On 17 July, Rosaviatsia (the Federal Air Transport Agency), released their first analysis of the FDR. After the aircraft had reached the Palana non-directional beacon (NDB), crossing at an altitude of 800 m, it then turned outbound from the NDB with the intention of visually circling back for the final approach to the airport. The air traffic controller told the crew they were on a bearing of 340 degrees (north-northwesterly rather than the west-northwest 289 bearing instructed by the NDB procedure). After communication with the air traffic controller the crew reported they were descending to 600 m, but did not confirm if they reached that altitude and did not ask for any further descent. The crew flew the base and final turns, and the FDR did not record any lowering of the landing gear or flaps. The aircraft rolled out of the final turn about 12 km from the airport, on a heading of 140 degrees (roughly southeast), heading directly towards the airport. A minute before hitting terrain, the controller informed them they were on a bearing of 320 degrees and about 9 km from the aerodrome. The terrain at the point of impact is about 260 m high, on a coastal cliff topped with trees (tree height 10 m).

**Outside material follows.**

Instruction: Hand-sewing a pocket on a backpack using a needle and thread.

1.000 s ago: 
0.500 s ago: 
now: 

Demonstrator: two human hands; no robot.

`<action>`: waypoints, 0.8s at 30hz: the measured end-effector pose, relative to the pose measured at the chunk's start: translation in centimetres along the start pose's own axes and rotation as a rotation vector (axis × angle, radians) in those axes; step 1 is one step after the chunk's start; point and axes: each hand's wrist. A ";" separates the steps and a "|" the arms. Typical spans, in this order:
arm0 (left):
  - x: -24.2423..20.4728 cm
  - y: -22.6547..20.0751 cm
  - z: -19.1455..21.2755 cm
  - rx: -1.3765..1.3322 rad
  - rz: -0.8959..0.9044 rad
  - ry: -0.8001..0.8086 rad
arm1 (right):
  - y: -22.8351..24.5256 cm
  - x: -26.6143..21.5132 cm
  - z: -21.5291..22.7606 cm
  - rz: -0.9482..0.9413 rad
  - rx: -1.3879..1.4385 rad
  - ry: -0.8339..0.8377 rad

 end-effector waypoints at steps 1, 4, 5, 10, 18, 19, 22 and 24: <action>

Rosaviatsia recommended, amongst other incidents, that the crash of RA-28715 in 2012 (that also attempted to land at Palana) should be reviewed, to assess the implementation of recommendations for flight safety which had arisen from that accident.

=== Final Report ===
The final report of the accident was released sometime in 2025 by the Interstate Aviation Committee (IAC). The investigation revealed that the crew hadn't discussed their altitude with themselves and had failed to monitor the altitude and their sink rate before impact. The accident was classified as a controlled flight into terrain incident and including ways to counter a failure in CFM and flying into terrain.